Okay.  What do you say to this?  Speechless?

Not me.

First of all, I applaud them for their ingenuity.

Second of all, is this really necessary?

I mean, WHEN do you actually need this GOGIRL contraption?  It is the year 2010, right?  We all have indoor plumbing, right?  Well, I kinda didn't a few weeks ago, but that is for another post.

Where are you going to be going, that you will have use for this thing?

Okay, trying to give them the benefit of the doubt...

Maybe you could use it when you go camping.  Right, no squatting in the woods.  Okay, I'll give them that. 

Then shouldn't it be in a camping/outdoor catalog?

Okay, more benefit-of-the-doubt-giving...

Okay, it's a luggage catalog.  I'm thinking, maybe it's for people traveling to third-world countries that don't have indoor plumbing.  Yeah....that has to be it, right?

But the suitcases on the preceding page will run you a few Benjamins apiece.  If I'm going to a third-world country, I ain't bringin' no $300 suitcase.

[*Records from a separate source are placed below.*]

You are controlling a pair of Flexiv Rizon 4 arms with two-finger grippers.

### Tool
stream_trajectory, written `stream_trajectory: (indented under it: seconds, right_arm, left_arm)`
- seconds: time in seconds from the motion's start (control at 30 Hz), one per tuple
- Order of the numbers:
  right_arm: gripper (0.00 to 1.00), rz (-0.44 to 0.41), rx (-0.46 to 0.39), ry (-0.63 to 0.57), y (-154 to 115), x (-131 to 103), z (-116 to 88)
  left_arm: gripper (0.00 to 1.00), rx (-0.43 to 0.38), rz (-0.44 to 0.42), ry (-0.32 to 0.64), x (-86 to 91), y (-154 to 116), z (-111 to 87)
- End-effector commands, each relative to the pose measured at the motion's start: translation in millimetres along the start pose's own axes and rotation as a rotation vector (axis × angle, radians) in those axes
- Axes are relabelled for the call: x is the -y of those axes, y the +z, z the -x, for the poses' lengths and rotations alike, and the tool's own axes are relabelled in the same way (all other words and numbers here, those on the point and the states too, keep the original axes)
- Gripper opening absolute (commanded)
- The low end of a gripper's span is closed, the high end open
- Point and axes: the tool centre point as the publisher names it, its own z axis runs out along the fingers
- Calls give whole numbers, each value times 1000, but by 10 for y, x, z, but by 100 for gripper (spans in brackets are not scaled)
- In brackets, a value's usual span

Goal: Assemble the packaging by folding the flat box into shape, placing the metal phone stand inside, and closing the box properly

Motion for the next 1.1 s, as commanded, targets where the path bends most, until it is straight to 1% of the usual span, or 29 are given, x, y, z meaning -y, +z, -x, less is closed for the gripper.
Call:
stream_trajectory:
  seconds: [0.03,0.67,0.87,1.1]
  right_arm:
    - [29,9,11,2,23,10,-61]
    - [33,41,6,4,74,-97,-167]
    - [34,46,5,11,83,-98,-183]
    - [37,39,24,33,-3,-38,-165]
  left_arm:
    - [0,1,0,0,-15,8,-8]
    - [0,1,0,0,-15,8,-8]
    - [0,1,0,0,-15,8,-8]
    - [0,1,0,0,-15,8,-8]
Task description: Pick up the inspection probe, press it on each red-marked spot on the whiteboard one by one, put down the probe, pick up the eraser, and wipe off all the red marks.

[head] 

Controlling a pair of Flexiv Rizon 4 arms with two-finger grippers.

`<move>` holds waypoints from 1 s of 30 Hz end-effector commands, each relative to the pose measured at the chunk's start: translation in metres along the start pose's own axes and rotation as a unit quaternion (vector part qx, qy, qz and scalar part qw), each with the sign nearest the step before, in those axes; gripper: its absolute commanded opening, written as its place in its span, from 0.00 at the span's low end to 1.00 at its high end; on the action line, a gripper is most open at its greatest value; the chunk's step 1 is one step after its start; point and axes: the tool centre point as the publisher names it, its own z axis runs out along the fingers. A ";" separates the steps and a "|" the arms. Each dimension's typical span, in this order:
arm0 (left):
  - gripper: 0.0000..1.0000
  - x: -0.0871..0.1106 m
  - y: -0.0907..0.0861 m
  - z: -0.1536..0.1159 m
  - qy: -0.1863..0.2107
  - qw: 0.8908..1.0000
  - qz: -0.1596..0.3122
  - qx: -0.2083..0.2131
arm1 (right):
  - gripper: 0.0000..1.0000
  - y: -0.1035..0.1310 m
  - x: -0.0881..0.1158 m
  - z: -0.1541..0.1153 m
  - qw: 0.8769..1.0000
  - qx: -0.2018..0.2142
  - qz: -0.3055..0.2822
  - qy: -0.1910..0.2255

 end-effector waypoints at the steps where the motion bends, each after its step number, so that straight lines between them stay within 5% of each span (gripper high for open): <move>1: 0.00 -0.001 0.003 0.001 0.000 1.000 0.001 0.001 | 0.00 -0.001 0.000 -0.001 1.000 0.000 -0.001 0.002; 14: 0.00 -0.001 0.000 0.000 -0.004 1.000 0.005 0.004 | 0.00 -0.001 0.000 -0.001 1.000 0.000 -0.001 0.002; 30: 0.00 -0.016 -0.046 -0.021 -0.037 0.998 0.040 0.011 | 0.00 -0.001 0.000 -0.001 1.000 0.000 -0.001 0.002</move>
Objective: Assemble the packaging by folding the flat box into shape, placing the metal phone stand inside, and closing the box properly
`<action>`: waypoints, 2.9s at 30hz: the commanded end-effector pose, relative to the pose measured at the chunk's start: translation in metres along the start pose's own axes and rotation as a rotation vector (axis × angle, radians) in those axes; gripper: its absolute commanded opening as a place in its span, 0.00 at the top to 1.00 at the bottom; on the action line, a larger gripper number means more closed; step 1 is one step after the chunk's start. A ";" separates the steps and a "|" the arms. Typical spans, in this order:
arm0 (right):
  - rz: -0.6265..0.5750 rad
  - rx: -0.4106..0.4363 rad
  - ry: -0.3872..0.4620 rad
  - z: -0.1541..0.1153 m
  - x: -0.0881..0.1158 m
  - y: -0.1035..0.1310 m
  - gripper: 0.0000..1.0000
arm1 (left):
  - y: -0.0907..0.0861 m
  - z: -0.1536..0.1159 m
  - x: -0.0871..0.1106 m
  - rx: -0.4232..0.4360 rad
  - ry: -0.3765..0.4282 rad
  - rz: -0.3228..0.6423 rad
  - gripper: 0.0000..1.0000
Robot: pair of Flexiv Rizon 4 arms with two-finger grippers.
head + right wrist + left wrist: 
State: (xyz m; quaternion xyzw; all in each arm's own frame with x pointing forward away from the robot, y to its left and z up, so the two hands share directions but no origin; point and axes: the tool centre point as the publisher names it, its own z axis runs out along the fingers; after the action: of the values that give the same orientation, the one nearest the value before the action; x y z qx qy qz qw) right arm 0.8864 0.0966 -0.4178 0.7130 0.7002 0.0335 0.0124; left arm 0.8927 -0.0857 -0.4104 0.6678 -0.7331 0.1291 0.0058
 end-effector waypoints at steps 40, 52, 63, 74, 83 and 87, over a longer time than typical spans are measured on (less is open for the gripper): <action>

I'm bringing this baby from Wal-Mart[s]:



3-Piece Value Luggage Set, Black - $19.00

I don't know - but I think people are just way too nutty these days.  Like this guy, Dan, on Survivor this season. 

He wore a $1,500 pair of shoes onto survivor.  Another lady on the show, Holly, got mad at him and buried them in the ocean.  Well, if you're stupid enough to wear a $1,500 pair of shoes onto Survivor, you deserve it.  Sorry, buddy.  I "got nothin' for ya'", like Probst says. 

I think I was born in the wrong decade.  I don't think people were this dumb in the 40s.  That's when I should've been born.  I woulda' rocked the 40s.

And that GOGIRL would've come in handy then.